Gilles Duval - the GAN Film Foundation

"Amélie is an excellent engine to bring French films to American theatres. We learned a lesson from American cinema: we managed to make a film that was both American and French at the same time, using the same instruments that American cinema has always used against us. "

Serge Kaganski – critic (Les Inrockuptibles)

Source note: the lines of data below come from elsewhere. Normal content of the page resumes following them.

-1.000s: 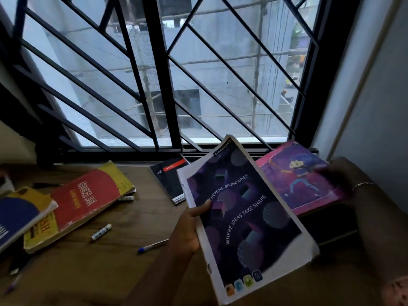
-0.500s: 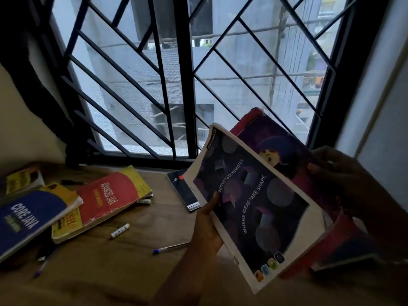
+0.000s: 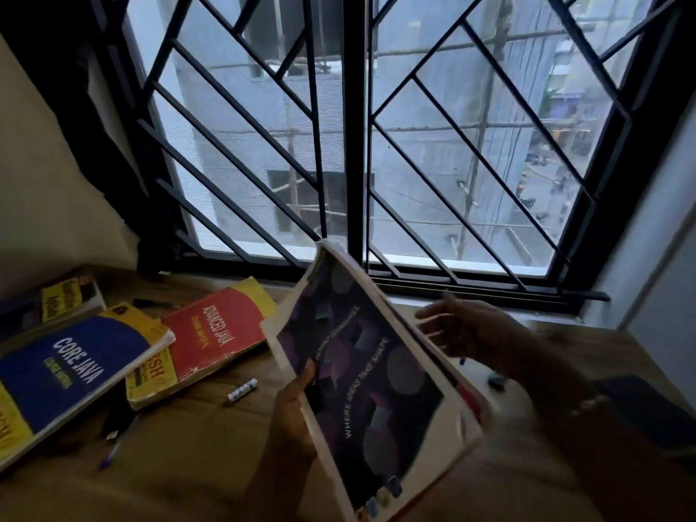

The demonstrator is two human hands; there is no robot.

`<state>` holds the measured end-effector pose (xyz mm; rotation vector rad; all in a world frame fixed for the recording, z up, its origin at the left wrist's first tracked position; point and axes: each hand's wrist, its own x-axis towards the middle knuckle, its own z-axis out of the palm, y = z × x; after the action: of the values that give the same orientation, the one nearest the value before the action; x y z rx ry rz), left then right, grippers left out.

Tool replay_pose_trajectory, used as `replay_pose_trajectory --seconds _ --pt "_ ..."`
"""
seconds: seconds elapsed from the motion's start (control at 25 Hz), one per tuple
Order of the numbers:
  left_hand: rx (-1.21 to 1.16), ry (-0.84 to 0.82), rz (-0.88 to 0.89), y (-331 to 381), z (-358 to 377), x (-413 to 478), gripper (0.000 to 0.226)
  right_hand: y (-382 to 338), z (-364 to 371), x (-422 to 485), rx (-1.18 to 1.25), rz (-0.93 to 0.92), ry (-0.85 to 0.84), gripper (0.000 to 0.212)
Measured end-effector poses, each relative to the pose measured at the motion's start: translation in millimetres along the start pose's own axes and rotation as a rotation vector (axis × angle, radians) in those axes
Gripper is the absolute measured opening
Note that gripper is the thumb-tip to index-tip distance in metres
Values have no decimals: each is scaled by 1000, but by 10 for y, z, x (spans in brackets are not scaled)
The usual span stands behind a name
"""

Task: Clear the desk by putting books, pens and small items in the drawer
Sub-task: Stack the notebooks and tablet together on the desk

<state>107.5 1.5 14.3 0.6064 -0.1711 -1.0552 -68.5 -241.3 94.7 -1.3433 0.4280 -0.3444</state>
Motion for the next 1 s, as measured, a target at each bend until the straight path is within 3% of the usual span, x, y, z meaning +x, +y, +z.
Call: replay_pose_trajectory --seconds 0.08,0.16,0.28,0.36,0.48,0.64,0.76,0.84,0.92,1.0 --pt "-83 -148 -18 205 -158 8 47 175 549 340 -316 95 228 18" --pt "-138 -193 -63 384 -379 58 48 432 531 749 -667 108 438 22" --pt "28 -99 45 592 -412 36 71 686 498 1078 -1203 202 534 25" --pt "29 -47 57 634 -522 75 92 824 619 1253 -1355 221 503 52" --pt "2 17 -18 686 -568 164 105 937 645 1382 -1321 272 560 72" --pt "-55 53 -21 724 -644 217 94 1054 588 1435 -1167 413 660 82" --pt "-28 144 27 712 -666 238 88 1020 532 1483 -1080 477 658 70" --pt "-14 209 39 701 -692 259 88 1019 542 1516 -1025 377 665 47" --pt "12 198 36 674 -628 222 59 979 534 1532 -818 250 724 27" --pt "38 220 21 642 -556 181 19 849 519 1446 -645 143 787 19"
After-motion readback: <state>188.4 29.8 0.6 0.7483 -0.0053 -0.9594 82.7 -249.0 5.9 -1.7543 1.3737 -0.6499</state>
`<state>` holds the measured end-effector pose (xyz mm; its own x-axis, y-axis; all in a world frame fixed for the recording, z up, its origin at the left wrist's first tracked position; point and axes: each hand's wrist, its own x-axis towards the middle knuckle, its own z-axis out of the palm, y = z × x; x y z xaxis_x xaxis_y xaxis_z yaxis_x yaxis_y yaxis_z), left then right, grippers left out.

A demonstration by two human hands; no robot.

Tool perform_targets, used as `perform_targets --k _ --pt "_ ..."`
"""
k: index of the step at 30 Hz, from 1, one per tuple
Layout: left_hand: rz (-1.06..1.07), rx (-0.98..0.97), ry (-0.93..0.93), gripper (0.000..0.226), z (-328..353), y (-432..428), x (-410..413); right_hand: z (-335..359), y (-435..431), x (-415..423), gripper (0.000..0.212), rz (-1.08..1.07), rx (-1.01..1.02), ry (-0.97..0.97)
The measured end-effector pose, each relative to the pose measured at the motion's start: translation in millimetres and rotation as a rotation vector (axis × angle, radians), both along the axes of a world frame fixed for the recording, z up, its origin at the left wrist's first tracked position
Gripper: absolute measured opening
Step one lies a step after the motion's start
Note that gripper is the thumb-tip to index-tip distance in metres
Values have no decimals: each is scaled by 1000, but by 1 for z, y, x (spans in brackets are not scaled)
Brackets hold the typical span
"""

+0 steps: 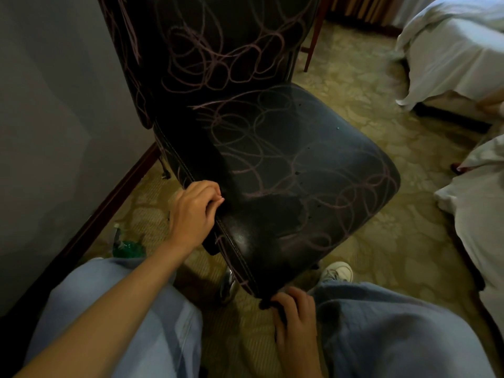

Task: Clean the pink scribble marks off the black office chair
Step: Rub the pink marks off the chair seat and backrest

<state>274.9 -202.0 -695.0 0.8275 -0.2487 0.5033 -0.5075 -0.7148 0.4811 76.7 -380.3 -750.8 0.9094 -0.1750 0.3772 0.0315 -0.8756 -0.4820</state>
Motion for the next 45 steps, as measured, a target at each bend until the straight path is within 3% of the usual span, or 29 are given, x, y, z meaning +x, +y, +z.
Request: perform_targets --k 5,13,18,22,25,32,39,45 --pt "5 22 -10 5 3 4 3 69 21 31 21 -30 181 -251" --pt "12 -4 0 7 4 -2 -16 38 55 73 25 152 -133 -171" --pt "48 47 7 8 1 -3 -16 34 21 88 25 175 -222 -139" --pt "59 32 -1 9 0 -5 -16 39 -63 113 29 -133 -74 -72" --pt "74 18 6 9 -1 -8 -15 48 -94 122 25 -117 -16 -39" --pt "54 34 -19 10 -3 -3 -10 57 -5 63 17 -103 194 -174" --pt "13 -2 -14 8 -5 9 2 -1 64 37 25 123 -46 -155" --pt "16 3 37 9 0 21 11 -30 68 56 33 193 -177 -342"
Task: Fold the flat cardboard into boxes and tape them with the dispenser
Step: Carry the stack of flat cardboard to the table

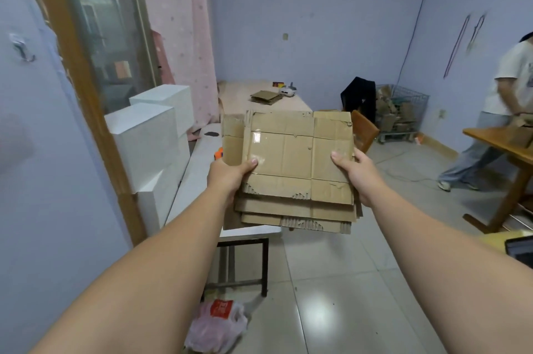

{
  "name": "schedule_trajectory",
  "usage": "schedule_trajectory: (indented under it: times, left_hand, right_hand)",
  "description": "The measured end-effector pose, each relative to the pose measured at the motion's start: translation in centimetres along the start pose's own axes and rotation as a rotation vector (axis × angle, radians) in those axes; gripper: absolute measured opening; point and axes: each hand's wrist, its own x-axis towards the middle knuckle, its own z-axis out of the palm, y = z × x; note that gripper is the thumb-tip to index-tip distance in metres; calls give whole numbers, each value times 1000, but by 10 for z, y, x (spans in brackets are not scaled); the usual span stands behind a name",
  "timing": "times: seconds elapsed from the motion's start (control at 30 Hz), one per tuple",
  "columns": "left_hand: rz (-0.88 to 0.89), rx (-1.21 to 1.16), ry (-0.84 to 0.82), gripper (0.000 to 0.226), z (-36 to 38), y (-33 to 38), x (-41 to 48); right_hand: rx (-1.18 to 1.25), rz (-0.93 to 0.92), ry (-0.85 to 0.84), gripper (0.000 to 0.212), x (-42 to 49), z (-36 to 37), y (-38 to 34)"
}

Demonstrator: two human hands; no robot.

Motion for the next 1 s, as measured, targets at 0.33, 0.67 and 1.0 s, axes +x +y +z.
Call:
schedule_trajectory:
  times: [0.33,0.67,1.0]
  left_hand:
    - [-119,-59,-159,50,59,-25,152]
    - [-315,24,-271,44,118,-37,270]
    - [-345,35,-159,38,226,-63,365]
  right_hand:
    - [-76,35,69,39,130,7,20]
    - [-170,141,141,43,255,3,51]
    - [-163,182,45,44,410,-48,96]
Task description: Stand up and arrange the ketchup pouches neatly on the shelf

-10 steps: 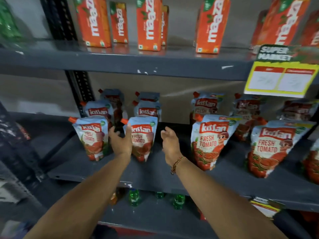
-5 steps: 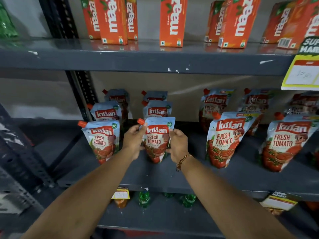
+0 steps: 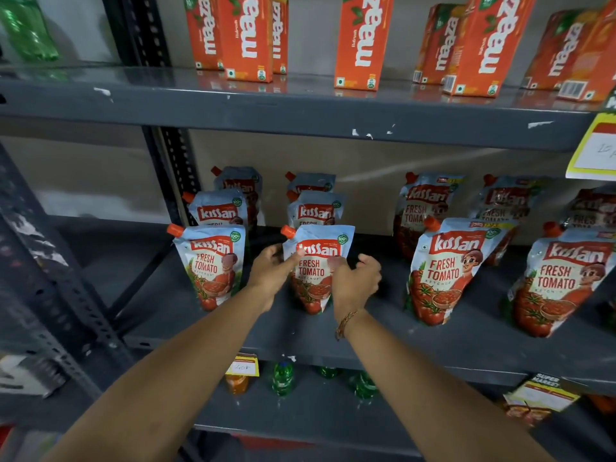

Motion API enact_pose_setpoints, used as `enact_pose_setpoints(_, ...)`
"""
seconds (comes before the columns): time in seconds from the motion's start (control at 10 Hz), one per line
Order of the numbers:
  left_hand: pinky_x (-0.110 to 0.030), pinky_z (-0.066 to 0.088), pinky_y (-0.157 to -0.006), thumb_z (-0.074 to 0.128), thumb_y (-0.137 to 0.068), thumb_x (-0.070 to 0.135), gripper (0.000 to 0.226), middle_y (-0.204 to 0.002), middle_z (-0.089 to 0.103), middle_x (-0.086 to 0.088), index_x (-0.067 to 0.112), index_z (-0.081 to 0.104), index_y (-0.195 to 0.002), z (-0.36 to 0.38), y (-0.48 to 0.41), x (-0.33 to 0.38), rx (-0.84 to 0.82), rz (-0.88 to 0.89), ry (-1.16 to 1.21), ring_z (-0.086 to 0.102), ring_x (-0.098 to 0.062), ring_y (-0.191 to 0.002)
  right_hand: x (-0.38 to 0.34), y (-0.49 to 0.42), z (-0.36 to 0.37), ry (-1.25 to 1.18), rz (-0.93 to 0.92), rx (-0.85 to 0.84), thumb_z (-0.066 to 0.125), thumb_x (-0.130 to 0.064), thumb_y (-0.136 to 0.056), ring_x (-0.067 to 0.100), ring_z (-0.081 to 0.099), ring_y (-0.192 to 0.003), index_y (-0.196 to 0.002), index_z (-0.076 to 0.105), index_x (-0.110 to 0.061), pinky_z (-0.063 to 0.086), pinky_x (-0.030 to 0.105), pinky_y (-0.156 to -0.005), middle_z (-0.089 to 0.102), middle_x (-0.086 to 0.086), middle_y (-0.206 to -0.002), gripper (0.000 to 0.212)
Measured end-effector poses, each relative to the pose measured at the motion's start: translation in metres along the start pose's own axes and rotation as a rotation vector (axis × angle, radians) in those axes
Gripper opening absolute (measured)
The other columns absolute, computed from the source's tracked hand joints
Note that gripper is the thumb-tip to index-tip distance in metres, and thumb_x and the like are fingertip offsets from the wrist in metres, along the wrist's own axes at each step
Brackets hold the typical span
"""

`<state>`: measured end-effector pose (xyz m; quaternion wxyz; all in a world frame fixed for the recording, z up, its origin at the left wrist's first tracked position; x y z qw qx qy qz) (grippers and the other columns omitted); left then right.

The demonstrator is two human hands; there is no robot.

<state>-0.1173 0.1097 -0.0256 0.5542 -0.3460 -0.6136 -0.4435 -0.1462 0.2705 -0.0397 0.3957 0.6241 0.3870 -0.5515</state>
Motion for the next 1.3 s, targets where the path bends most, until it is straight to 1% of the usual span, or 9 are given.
enact_pose_setpoints(0.1,-0.027,0.051,-0.075,0.066,-0.083,0.033,0.040,-0.101,0.062,-0.005,0.007,0.059,-0.113,-0.026,-0.002,-0.024,-0.119,-0.203,-0.052,0.057,-0.016,-0.087,-0.018,0.042,0.010,0.137,-0.481,-0.104,0.068,-0.027,-0.075,0.020,0.051,-0.091,-0.090,0.048,-0.009,0.045,0.016,-0.077,0.053,0.005,-0.096,0.031)
enact_pose_setpoints(0.2,-0.031,0.056,-0.078,0.059,-0.084,0.045,0.050,-0.097,0.063,-0.013,0.001,0.059,-0.108,-0.067,-0.001,-0.043,-0.220,-0.449,-0.021,0.062,-0.024,-0.088,-0.019,0.074,0.053,0.168,-0.625,-0.417,0.060,-0.023,-0.085,0.017,0.051,-0.073,-0.081,0.049,-0.015,0.045,0.026,-0.065,0.053,0.001,-0.080,0.014)
enact_pose_setpoints(0.3,-0.038,0.048,-0.089,0.044,-0.083,0.065,0.067,-0.090,0.065,-0.012,0.001,0.059,-0.097,-0.115,0.005,-0.052,-0.163,-0.628,-0.237,0.062,-0.026,-0.083,-0.015,0.082,0.092,0.245,-0.474,-0.603,0.057,-0.027,-0.090,0.016,0.057,-0.089,-0.111,0.058,-0.009,0.051,0.034,-0.087,0.060,0.008,-0.111,0.027)
enact_pose_setpoints(0.4,-0.041,0.044,-0.094,0.046,-0.077,0.072,0.081,-0.099,0.064,-0.012,0.004,0.053,-0.121,-0.163,-0.002,-0.047,0.017,-0.630,-0.335,0.061,-0.026,-0.093,-0.008,0.084,0.125,0.237,-0.250,-0.721,0.052,-0.034,-0.093,0.021,0.053,-0.117,-0.138,0.042,-0.011,0.043,0.032,-0.100,0.046,0.007,-0.139,0.051)
enact_pose_setpoints(0.5,-0.047,0.046,-0.095,0.056,-0.072,0.068,0.093,-0.140,0.047,-0.016,0.012,0.034,-0.142,-0.183,-0.021,-0.036,0.119,-0.481,-0.174,0.049,-0.036,-0.124,-0.010,0.086,0.142,0.221,-0.232,-0.750,0.047,-0.033,-0.094,0.025,0.051,-0.124,-0.132,0.046,-0.013,0.042,0.038,-0.105,0.052,0.009,-0.137,0.042)
enact_pose_setpoints(0.6,-0.049,0.046,-0.095,0.063,-0.071,0.060,0.084,-0.151,0.038,-0.011,0.023,0.036,-0.142,-0.188,-0.041,-0.023,0.110,-0.289,0.009,0.037,-0.040,-0.135,-0.012,0.088,0.153,0.196,-0.222,-0.754,0.041,-0.029,-0.098,0.024,0.056,-0.114,-0.119,0.050,-0.013,0.046,0.032,-0.092,0.059,0.010,-0.126,0.028)
enact_pose_setpoints(0.7,-0.052,0.043,-0.102,0.061,-0.083,0.045,0.048,-0.144,0.049,-0.012,0.018,0.054,-0.122,-0.184,-0.049,-0.023,0.104,-0.206,0.110,0.042,-0.038,-0.132,-0.010,0.084,0.160,0.177,-0.194,-0.727,0.038,-0.031,-0.098,0.019,0.056,-0.092,-0.104,0.046,-0.018,0.044,0.031,-0.077,0.061,0.008,-0.107,0.016)
enact_pose_setpoints(1.1,-0.052,0.043,-0.103,0.061,-0.084,0.043,0.048,-0.141,0.051,-0.014,0.014,0.056,-0.121,-0.186,-0.056,-0.027,0.153,-0.172,0.200,0.046,-0.039,-0.129,-0.007,0.077,0.167,0.150,-0.185,-0.706,0.038,-0.025,-0.098,0.012,0.058,-0.083,-0.108,0.048,-0.015,0.049,0.025,-0.071,0.060,0.002,-0.097,0.017)
enact_pose_setpoints(1.3,-0.048,0.044,-0.101,0.060,-0.085,0.043,0.047,-0.139,0.053,-0.009,0.016,0.057,-0.123,-0.191,-0.045,-0.022,0.236,-0.154,0.179,0.047,-0.033,-0.129,-0.009,0.081,0.162,0.171,-0.170,-0.691,0.042,-0.027,-0.097,0.021,0.058,-0.114,-0.122,0.050,-0.011,0.049,0.035,-0.095,0.059,0.007,-0.125,0.030)
Point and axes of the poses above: each hand's wrist, its own y-axis away from the middle knuckle, its own z-axis out of the palm, x = y × z, the point moved 6 cm from there along -y, towards the middle knuckle
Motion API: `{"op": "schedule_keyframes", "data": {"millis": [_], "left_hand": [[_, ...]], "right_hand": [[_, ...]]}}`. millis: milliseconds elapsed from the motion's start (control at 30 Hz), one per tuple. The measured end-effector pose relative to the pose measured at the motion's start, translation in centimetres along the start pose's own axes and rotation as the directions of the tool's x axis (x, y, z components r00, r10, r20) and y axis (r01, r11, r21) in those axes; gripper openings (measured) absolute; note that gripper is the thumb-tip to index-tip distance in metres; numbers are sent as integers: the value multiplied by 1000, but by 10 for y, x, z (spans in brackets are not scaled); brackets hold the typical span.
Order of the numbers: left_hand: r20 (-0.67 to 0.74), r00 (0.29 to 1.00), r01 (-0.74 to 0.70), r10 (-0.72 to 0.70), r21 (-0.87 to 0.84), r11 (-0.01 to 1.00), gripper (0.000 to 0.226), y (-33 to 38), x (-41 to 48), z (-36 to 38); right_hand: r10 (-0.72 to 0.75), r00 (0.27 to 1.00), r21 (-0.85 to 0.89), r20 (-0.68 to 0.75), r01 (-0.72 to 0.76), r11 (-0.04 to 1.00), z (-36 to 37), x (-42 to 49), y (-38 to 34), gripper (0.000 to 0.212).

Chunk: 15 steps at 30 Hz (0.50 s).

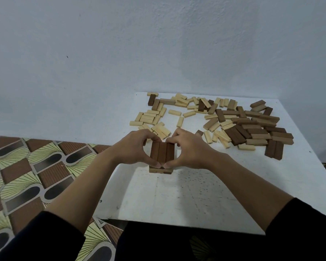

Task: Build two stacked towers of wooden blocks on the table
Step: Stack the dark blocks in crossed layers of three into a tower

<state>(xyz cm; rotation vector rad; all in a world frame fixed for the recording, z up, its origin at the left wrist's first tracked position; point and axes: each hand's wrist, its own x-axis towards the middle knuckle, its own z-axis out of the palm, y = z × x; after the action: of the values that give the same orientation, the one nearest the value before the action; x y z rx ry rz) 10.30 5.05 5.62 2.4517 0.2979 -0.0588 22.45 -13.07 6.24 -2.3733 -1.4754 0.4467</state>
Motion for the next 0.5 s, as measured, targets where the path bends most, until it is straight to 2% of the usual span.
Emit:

"This is a coincidence: (in 2000-2002) French films that were not the usual caricature of a French film. By that I mean that they were not auteur-driven, inward-looking, small and intimate love stories that unfold in the maid’s room in the Latin Quarter but genre films with major backing."

Jacques Rozier – director

"Official doctrine state that French cinema is in the best of health, in terms of box office takes and market performance. Contrary to what you might think, the number of French films actually screened is tiny. Amélie was released onto 700 screens. The Asterix sequel onto 1000.Okay, that’s a lot of cinemas but there’s so little space left for the others. "

Mathieu Almaric – actor

"There are lots of films out there by directors the same age as me: middle-class intellectual Parisians. I ought to have a lot in common with them but I actually hate them with a passion. They are my enemies. Asterix and Obelix is not my enemy. I really want to see it".

Bertrand Bonello – director

"I did not experience any positive knock-on effect as a result of this success. I’d say the opposite was true, actually. "

Robert Guédiguian – director

"French cinema is successful at this type of operation because it applies protectionist tactics."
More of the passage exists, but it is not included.